## Data segment
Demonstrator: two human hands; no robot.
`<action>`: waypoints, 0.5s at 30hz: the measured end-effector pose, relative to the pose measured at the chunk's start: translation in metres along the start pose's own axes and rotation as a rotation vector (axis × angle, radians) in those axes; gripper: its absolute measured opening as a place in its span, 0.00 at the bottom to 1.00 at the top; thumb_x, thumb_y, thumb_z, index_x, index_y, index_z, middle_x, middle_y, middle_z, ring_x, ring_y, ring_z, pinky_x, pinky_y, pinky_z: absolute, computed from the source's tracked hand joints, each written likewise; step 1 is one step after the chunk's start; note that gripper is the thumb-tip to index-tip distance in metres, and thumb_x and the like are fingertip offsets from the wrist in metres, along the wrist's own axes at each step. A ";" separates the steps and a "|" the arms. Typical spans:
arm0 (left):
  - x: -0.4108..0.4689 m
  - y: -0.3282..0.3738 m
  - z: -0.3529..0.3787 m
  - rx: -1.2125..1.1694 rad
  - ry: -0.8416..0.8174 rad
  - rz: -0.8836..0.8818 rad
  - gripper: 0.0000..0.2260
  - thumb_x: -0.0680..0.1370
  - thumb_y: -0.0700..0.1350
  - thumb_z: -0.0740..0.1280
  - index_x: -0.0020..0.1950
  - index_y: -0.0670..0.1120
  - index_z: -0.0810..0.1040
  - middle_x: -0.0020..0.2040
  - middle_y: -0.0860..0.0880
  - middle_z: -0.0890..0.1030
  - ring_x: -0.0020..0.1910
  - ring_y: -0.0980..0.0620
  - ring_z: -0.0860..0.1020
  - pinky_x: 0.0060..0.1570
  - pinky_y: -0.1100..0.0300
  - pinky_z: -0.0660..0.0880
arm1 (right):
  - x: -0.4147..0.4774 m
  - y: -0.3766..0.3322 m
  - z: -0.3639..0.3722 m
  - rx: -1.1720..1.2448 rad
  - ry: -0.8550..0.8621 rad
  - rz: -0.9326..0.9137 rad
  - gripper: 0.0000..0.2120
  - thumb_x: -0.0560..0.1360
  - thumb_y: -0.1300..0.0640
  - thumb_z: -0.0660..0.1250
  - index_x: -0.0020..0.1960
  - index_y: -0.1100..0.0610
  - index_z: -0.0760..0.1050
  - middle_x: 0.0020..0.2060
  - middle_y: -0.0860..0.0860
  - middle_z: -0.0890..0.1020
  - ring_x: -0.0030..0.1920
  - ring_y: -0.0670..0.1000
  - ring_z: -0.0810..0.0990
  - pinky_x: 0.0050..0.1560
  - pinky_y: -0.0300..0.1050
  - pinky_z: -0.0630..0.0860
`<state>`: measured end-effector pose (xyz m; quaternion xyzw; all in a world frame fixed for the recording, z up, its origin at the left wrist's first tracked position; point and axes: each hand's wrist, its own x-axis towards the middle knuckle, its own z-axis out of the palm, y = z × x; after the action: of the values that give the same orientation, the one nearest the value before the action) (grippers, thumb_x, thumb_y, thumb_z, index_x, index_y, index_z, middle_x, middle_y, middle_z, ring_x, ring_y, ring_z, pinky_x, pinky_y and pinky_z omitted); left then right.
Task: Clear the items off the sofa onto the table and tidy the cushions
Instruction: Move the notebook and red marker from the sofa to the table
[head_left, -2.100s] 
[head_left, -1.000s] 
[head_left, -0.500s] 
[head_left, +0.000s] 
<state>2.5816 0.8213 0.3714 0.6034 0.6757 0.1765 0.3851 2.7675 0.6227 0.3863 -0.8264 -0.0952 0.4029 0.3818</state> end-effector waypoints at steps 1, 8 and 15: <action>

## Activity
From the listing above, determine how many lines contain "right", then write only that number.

## Exercise answer
2